El presidente de Estados Unidos, Donald Trump, confirmó el jueves que está de acuerdo con que la selección de fútbol de Irán participe en el próximo Mundial, que se llevará a cabo en territorio estadounidense. La decisión llega después de que el máximo dirigente de la FIFA, Gianni Infantino, reafirmara públicamente que el equipo iraní competirá en el torneo sin importar la situación geopolítica en Oriente Medio.
Trump señaló que mantiene una buena relación con Infantino y respaldó la participación de Irán en el evento deportivo más importante del fútbol mundial. Aunque las relaciones entre Washington y Teherán han sido tensa durante años, la Casa Blanca decidió no interferir en las decisiones deportivas de la FIFA respecto a qué selecciones pueden competir en el torneo que comenzará en 2026.

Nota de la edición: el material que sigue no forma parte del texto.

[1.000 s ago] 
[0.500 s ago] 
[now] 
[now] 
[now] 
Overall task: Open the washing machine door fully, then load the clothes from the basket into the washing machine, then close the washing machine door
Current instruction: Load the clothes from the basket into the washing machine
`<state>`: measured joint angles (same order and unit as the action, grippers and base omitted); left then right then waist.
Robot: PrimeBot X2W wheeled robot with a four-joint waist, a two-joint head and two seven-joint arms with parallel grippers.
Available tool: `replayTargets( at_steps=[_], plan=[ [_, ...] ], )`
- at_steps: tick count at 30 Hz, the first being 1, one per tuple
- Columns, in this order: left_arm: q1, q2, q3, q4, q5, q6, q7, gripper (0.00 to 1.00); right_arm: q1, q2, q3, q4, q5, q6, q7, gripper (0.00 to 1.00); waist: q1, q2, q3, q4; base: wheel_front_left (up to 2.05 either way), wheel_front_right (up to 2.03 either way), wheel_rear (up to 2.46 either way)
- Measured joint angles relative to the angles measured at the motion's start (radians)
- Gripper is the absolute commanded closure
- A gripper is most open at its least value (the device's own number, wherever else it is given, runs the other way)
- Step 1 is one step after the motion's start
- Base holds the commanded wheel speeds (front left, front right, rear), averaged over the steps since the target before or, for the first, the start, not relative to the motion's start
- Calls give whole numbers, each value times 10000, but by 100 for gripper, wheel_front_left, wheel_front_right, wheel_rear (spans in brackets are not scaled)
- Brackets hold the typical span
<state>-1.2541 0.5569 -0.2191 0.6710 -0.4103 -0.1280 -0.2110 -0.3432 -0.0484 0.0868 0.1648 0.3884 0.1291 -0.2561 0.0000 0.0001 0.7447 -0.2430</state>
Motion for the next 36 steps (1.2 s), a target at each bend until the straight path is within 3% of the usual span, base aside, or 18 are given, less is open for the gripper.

Este gesto deportivo ocurre en un contexto de conflictividad en la región de Oriente Medio, donde han existido enfrentamientos intermitentes entre diversas naciones. Sin embargo, la FIFA ha mantenido históricamente una posición de que los torneos mundiales deben incluir a todas las selecciones clasificadas, independientemente de sus diferencias políticas o diplomáticas con países anfitriones.
Para Honduras y el resto de Centroamérica, el Mundial 2026 representa una oportunidad importante de cara a las eliminatorias. La región seguirá atentamente el desarrollo del torneo, donde naciones como Honduras, Costa Rica y El Salvador luchan por conseguir lugares en una de las competiciones más relevantes del deporte internacional. La confirmación de que todas las selecciones podrán participar genera estabilidad en la organización del evento.